The first significant winter weather of the year all but paralyzed local traffic, essentially shut down routes into the county and city and resulted in dozens of accidents.
State Sen. Mike Caputo, D-Marion, said he reached out to DOH District 4 Engineer Mike Daley after Monongalia County residents started ringing his phone.
“He said nowhere on their radar did they see this snow coming. This was a squall that came through here that nobody was expecting, and it got ahead of them,” Caputo said of his conversation with Daley.
It was ice and snow Tuesday morning, Morgantown Director of Engineering and Public Works Damien Davis said, but in the summer, it’s weeds, mowing and ditching.
“Our biggest problem is that our area in District 4 currently, consistently doesn’t have the ability to maintain its core maintenance program,” Davis said, later adding, “Every road into the city looks terrible.”
As these discussions tend to do, the conversation veered into how non-competitive pay has led to severe staffing shortages at DOH’s District 4. The six-county region is currently more than 80 people short according to information shared at Tuesday’s meeting.
To that end, Davis explained the city has approached the state with no success about entering into a contract to take over some of the state’s maintenance responsibilities within the municipality.

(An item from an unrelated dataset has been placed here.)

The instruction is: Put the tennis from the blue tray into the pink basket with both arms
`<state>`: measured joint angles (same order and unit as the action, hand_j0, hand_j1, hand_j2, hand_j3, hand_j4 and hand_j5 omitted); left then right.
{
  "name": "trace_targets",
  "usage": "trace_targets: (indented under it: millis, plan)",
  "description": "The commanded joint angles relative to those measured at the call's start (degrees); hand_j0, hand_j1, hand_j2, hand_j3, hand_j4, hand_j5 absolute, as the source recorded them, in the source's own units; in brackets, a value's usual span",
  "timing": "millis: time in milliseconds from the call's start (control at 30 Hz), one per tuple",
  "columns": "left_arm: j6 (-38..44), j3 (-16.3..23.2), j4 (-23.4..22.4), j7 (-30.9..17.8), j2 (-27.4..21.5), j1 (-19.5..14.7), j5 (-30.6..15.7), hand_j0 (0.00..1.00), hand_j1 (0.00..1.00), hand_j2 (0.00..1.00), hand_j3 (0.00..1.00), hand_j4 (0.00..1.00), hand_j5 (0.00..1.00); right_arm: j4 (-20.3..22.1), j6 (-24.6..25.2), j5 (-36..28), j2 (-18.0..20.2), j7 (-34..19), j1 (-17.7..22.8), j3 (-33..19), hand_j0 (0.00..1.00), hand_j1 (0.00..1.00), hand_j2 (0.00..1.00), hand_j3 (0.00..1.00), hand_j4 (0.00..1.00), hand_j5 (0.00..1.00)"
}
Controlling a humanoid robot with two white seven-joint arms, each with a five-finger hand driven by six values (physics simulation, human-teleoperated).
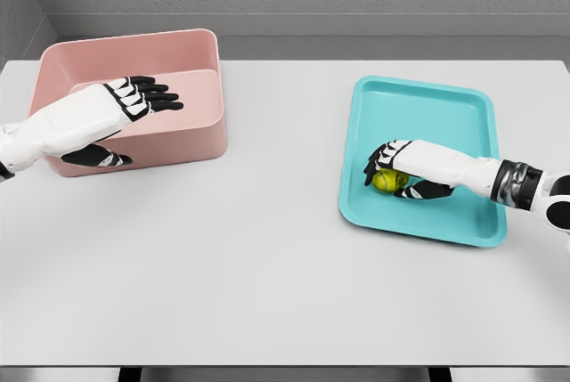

Davis asked lawmakers to push legislation that would force the DOH to hold up its end on road maintenance, either as intended or through the kind of agreement described above.
Morgantown Mayor Jenny Selin said the city has made a good faith effort to work with the state, but the bottom line is the maintenance isn’t getting done and hasn’t for some time.
“We’ve tried quiet diplomacy,” Selin said. “I’ve been doing this for 15 years. For 15 years it hasn’t been right. At some point somebody has to decide that it’s important to serve this area just like it’s important to serve all the other areas.”
Councilor Louise Michael was more pointed with her comments.
“I’m sick of it. Why is it every year it’s the same things over and over and over,” Michael said.
Sen. Mike Oliverio, R-Monongalia, suggested that instead of continuing to respond with the same fruitless frustration, suggestions and requests, it’s probably time to change tack.
“We may need to turn the pressure off [DOH] and we may need to direct this pressure onto the governor. We may need to make it very clear to the governor that we expect a higher standard of maintenance on our roads. Not just in the winter, but year-round,” Oliverio said.
“I think the governor needs to understand our frustration and the problems that exist here, and if he needs to make managerial changes to fix this problem, then that’s something he needs to do.”